<<<<

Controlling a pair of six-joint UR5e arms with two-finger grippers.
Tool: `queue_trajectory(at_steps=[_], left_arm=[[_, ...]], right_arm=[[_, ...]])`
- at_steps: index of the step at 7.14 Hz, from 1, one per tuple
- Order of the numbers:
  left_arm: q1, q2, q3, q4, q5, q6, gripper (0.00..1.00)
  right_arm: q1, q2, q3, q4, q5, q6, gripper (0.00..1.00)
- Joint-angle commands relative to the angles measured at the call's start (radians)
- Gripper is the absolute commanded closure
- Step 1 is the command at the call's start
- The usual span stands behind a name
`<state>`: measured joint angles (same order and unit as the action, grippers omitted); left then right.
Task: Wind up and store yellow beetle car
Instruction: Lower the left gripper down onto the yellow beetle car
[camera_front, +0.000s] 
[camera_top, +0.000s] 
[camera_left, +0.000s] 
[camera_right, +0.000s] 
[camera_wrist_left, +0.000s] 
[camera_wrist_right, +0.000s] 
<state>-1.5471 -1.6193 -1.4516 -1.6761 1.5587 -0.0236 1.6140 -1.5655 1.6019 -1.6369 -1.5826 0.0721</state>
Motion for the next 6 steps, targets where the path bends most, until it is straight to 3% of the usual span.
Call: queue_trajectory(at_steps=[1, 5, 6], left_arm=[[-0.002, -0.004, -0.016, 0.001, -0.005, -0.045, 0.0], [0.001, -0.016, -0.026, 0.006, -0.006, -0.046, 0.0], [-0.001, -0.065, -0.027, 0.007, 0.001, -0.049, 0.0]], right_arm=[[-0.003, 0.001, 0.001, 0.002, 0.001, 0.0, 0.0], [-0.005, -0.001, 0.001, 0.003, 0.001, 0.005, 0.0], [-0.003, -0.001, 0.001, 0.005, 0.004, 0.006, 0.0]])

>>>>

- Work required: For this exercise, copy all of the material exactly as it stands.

- Reply:
Controlling a pair of six-joint UR5e arms with two-finger grippers.
Tool: `queue_trajectory(at_steps=[_], left_arm=[[_, ...]], right_arm=[[_, ...]])`
- at_steps: index of the step at 7.14 Hz, from 1, one per tuple
- Order of the numbers:
  left_arm: q1, q2, q3, q4, q5, q6, gripper (0.00..1.00)
  right_arm: q1, q2, q3, q4, q5, q6, gripper (0.00..1.00)
- Joint-angle commands relative to the angles measured at the call's start (radians)
- Gripper is the absolute commanded closure
- Step 1 is the command at the call's start
- The usual span stands behind a name
`<state>`: measured joint angles (same order and unit as the action, grippers omitted); left then right.
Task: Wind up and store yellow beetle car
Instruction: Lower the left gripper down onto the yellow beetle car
[camera_front, +0.000s] 
[camera_top, +0.000s] 
[camera_left, +0.000s] 
[camera_right, +0.000s] 
[camera_wrist_left, +0.000s] 
[camera_wrist_right, +0.000s] 
<state>-1.5471 -1.6193 -1.4516 -1.6761 1.5587 -0.0236 1.6140 -1.5655 1.6019 -1.6369 -1.5826 0.0721</state>
Motion for the next 6 steps, targets where the path bends most, until it is straight to 3% of the usual span.
Call: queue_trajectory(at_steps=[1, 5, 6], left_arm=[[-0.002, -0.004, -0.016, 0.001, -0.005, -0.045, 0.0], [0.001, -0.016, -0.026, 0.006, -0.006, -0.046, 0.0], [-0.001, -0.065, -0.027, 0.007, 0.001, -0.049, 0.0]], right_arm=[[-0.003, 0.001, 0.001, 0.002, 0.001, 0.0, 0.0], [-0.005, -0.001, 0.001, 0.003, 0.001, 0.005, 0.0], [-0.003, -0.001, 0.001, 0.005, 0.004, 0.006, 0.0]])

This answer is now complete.